::: SOURCE MATERIAL :::

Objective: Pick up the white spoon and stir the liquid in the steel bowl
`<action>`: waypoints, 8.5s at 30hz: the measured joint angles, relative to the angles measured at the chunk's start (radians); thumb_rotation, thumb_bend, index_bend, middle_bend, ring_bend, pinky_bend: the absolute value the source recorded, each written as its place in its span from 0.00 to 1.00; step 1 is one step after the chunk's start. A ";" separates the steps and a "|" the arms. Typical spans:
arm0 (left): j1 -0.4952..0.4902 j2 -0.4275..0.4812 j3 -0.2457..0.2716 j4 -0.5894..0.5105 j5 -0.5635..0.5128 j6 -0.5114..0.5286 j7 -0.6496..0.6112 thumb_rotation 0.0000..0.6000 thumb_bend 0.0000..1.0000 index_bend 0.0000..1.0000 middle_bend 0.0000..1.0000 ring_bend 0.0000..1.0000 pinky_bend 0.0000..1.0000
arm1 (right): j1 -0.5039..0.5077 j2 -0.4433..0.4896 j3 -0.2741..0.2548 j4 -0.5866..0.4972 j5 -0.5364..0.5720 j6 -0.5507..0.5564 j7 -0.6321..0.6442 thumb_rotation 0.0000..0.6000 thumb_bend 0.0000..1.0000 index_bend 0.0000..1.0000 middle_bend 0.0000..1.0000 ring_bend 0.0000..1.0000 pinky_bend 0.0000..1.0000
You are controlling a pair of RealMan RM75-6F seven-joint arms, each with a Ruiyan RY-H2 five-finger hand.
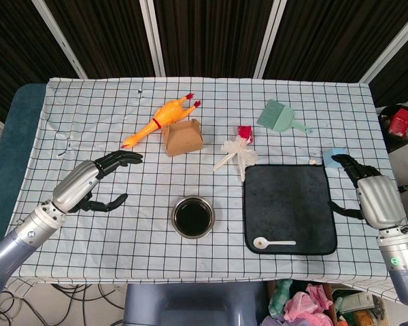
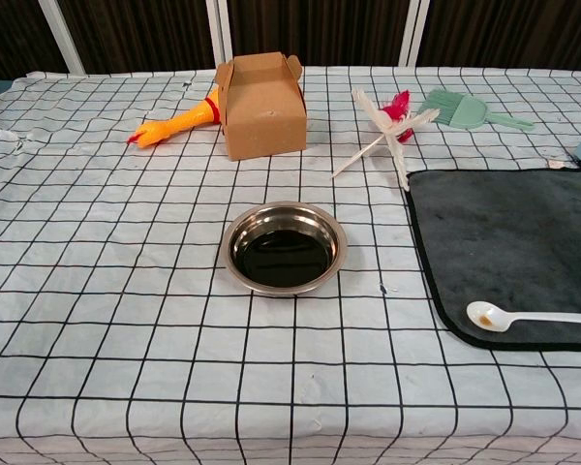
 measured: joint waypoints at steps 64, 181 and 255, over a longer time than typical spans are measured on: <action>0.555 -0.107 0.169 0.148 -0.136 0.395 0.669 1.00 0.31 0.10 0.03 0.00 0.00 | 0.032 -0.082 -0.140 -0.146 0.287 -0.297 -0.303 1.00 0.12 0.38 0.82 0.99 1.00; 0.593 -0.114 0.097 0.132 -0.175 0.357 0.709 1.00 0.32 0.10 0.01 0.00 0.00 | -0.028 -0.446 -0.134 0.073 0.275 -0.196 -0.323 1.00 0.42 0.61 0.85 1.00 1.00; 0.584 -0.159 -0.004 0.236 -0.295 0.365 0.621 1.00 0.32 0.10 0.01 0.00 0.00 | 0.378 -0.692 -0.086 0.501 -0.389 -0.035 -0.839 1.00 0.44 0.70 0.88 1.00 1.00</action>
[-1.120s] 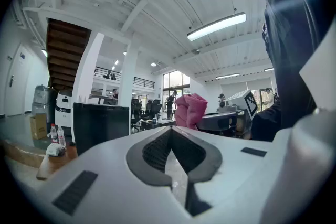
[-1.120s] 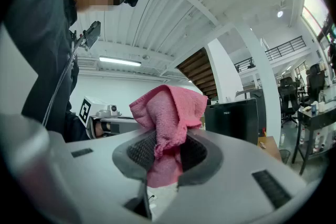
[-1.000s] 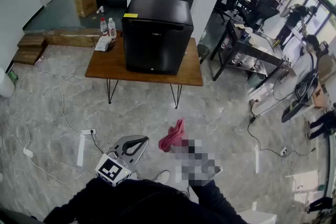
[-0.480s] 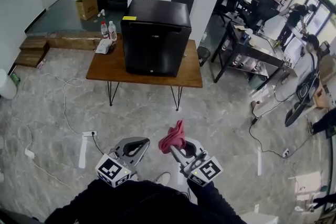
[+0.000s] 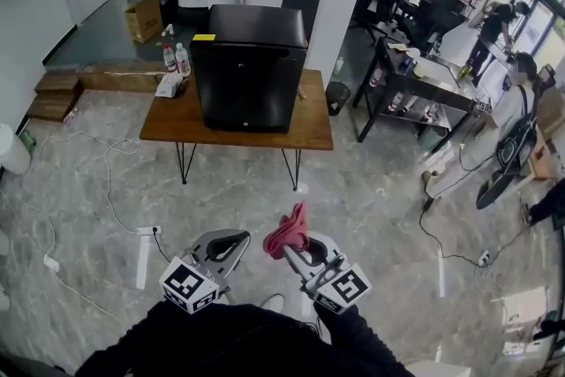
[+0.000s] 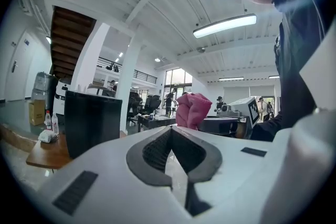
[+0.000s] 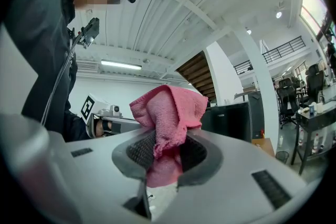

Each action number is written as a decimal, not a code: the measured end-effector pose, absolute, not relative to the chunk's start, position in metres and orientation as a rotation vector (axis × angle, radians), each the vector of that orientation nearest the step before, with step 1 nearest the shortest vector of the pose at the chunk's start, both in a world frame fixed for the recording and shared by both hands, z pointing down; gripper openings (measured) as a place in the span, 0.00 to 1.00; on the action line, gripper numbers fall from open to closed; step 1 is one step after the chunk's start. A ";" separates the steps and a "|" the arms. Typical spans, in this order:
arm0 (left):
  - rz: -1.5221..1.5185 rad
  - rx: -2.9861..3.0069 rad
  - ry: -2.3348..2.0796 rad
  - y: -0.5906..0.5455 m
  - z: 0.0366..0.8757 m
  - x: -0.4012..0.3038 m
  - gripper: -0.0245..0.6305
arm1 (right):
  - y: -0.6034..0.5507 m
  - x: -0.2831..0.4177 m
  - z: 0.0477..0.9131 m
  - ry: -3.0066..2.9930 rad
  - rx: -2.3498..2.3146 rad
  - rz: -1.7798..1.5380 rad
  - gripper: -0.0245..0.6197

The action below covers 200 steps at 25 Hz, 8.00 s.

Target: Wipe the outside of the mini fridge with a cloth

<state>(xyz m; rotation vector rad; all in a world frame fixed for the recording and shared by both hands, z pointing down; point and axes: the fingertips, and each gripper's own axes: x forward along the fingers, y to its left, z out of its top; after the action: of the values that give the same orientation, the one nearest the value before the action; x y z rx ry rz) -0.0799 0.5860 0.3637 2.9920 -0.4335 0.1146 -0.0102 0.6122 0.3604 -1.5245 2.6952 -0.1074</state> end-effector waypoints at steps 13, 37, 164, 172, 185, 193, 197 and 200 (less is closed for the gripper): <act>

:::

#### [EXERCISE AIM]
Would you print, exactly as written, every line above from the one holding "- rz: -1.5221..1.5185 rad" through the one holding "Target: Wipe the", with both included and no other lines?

#### [TASK SOLUTION]
  - rz: -1.5221..1.5185 rad
  - rx: -2.9861..3.0069 rad
  - ry: -2.3348..2.0796 rad
  - y: -0.5906..0.5455 m
  - z: 0.0366..0.8757 m
  - x: -0.4012..0.3038 m
  - gripper: -0.0245..0.6305
arm1 (right):
  - y: -0.6034..0.5507 m
  - x: -0.2831..0.4177 m
  - z: 0.0477..0.9131 m
  - ry: -3.0066..2.9930 rad
  - rx: -2.3498..2.3146 rad
  - rz: -1.7798..1.5380 rad
  - gripper: -0.0245..0.6197

The action below covers 200 steps at 25 Hz, 8.00 s.

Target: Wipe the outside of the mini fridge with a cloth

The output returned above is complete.